In her novel The Cutting Season, Locke links a present-day tourist attraction with the long-ago disappearance of a slave. The author's inspiration for the mystery, which was released in paperback in September, was a visit to Oak Alley Plantation, a Greek Revival mansion between New Orleans and Baton Rouge. While walking the property, she became intrigued with the lives of the slaves who once worked the sugarcane fields there during "the cutting season.'' Locke also is the author of Black Water Rising, which was nominated for the Los Angeles Times Book Prize, an Edgar Award and an NAACP Image Award. She will be a featured speaker during Eckerd College's Writers in Paradise Jan. 18-25.
What's on your nightstand?
Americanah by Chimamanda Ngozi Adichie, a Nigerian writer. It's stunning. It's a love story that straddles between Nigeria and America. I recommend it. ... I also recommend that everyone go out right now and buy Big Brother by Lionel Shriver.
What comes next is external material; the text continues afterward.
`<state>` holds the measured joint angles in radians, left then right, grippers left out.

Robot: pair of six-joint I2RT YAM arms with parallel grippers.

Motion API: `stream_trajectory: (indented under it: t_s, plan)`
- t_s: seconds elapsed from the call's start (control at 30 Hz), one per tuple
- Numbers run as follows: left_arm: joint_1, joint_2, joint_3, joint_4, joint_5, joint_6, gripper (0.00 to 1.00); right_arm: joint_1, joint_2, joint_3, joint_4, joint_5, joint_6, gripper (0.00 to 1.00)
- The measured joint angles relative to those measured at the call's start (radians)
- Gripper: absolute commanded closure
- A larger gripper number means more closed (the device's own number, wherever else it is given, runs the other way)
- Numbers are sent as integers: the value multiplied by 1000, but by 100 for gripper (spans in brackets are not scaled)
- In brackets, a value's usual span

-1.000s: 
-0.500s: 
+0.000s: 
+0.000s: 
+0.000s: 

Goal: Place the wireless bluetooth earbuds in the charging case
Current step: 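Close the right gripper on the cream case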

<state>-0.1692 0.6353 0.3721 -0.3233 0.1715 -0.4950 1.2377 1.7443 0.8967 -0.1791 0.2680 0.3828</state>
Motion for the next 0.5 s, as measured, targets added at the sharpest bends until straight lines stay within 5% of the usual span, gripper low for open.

Can you describe what makes it so good?
It's about the author's ability to sit right in the middle of the question, are we our brother's keeper? In the book, a woman goes to the airport to pick up her brother, a jazz musician, but she doesn't even recognize him. She realizes he's gained like 200 pounds. If anyone has a friendship or a relationship with a sibling who has a self-destructive thing going on, read this book. It is just an amazing story.